November 28, 2022

99.44% pure

From the Guardian: Computer says there is a 80.58% probability painting is a real Renoir. The story goes on to say Dr Carina Popovici, Art Recognition’s CEO, believes that this ability to put a number on the degree of uncertainty is important.

It’s definitely valuable to put a number on the degree of uncertainty. What’s much less clear is that it’s valuable to put a number on the uncertainty to four-digit precision.   Let’s think about what it would take to be that precise.

If the 80.58% number was estimated from a proportion of observed data in some sense, quoting it to four digits would only make sense if the uncertainty was less than about 0.05%.  A standard error of 0.05% would need a sample size of more than five hundred million.

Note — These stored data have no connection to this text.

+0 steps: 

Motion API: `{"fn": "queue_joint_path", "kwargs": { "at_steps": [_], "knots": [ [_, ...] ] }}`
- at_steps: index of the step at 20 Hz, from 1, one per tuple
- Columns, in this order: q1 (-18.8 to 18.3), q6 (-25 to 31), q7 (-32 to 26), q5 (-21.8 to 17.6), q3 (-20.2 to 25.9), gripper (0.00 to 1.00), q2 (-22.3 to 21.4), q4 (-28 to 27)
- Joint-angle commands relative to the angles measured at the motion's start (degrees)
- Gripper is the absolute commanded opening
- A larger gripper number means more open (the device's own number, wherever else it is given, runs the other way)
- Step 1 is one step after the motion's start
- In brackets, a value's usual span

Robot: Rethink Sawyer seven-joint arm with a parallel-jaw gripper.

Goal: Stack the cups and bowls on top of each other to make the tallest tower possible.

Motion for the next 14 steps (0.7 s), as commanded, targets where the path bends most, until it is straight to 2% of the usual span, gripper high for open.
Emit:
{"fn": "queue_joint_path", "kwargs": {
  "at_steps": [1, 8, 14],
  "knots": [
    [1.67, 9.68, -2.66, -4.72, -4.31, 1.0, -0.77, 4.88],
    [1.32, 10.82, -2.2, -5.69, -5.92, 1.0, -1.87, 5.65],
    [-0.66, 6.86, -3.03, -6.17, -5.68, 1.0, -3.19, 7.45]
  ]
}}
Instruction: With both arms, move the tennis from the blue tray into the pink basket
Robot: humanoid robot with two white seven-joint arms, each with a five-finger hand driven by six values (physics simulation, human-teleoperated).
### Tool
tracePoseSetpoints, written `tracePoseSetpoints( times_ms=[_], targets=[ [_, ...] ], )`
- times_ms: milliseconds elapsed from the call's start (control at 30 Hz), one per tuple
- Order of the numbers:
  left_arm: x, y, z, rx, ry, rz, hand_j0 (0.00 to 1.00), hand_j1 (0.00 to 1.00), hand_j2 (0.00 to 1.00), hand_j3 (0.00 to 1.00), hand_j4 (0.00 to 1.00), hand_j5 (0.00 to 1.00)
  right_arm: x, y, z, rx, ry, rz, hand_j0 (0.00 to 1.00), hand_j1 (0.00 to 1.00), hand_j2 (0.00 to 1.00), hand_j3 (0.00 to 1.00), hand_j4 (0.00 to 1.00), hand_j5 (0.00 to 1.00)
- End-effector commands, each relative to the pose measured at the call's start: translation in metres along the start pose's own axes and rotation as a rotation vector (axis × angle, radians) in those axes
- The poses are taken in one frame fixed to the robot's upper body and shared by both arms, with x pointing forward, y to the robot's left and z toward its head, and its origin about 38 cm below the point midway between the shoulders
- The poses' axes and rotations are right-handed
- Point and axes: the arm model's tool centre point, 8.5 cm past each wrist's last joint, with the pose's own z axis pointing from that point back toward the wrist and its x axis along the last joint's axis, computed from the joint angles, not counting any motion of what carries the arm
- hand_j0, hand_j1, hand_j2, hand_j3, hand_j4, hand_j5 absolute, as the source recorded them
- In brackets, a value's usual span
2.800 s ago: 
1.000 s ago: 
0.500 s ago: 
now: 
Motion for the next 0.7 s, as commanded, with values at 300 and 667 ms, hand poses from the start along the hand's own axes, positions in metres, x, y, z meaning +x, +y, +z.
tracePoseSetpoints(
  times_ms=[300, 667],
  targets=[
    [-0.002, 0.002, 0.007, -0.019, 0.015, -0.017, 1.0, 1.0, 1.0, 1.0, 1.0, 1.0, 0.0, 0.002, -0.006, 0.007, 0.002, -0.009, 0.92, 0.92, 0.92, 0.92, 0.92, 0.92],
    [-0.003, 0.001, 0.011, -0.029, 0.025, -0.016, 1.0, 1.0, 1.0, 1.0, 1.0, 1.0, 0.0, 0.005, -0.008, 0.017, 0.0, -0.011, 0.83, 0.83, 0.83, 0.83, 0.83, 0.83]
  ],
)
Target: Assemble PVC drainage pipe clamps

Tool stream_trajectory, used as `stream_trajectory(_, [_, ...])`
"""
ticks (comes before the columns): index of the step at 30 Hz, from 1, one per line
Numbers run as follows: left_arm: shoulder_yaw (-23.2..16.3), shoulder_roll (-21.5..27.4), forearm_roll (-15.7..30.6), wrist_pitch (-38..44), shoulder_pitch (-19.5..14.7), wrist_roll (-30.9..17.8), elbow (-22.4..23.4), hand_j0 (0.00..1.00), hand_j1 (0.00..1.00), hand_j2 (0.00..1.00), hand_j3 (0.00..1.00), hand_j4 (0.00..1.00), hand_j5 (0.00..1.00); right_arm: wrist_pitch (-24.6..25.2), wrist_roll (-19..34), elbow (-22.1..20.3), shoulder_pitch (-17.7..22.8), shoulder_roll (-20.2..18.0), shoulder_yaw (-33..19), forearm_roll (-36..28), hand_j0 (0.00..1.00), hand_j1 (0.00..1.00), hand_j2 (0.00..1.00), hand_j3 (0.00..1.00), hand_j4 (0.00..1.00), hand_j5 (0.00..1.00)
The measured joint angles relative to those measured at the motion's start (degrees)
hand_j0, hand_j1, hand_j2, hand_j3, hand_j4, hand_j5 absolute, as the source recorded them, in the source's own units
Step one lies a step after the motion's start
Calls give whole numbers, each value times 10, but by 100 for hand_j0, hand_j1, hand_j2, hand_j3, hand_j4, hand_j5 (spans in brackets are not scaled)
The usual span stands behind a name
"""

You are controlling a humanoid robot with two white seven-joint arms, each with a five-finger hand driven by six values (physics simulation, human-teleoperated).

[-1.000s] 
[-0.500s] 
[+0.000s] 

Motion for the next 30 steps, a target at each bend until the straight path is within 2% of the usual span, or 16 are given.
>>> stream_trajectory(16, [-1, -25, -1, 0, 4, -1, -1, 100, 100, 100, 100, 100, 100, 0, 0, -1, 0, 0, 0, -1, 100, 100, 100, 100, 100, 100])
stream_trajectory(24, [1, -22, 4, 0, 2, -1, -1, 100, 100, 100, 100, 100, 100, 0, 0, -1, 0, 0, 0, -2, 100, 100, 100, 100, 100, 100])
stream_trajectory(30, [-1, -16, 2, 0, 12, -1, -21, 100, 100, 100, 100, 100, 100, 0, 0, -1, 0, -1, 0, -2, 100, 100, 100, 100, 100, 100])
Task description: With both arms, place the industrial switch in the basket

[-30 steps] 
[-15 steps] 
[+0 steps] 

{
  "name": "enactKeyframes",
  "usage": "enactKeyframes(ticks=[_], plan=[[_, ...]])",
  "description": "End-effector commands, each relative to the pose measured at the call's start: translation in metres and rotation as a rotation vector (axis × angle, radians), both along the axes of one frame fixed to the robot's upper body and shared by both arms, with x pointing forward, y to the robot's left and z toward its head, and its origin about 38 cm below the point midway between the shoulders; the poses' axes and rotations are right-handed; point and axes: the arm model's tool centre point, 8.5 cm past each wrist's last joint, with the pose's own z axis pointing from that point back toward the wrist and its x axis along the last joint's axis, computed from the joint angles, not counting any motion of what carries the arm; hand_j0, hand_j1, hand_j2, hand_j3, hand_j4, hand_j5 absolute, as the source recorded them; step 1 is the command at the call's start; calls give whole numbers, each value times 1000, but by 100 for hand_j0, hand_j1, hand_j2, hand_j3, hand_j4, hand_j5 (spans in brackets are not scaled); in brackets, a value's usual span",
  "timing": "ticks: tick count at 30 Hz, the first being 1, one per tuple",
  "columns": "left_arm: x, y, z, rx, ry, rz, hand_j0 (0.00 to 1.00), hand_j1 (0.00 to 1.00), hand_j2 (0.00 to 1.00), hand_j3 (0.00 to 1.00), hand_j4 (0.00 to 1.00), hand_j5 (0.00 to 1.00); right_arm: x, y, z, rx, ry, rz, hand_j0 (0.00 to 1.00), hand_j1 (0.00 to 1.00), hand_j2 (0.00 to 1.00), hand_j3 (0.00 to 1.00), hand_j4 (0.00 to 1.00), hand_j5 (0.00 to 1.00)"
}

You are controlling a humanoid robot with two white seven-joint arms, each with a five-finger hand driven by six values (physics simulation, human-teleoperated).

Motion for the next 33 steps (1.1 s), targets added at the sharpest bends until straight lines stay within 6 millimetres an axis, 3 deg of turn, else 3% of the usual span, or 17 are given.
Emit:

Another way you can get an estimate with high precision is including subjective expert opinion, which would be entirely appropriate in a context like this. There’s no limit to how precise this can be for the person whose opinion it is — you believe exactly what you believe — but there are very strong limits on how precise it can realistically be as a guide to others.  If the computer isn’t the one buying the Renoir, other people probably shouldn’t care about its opinion to more than one or two digits accuracy.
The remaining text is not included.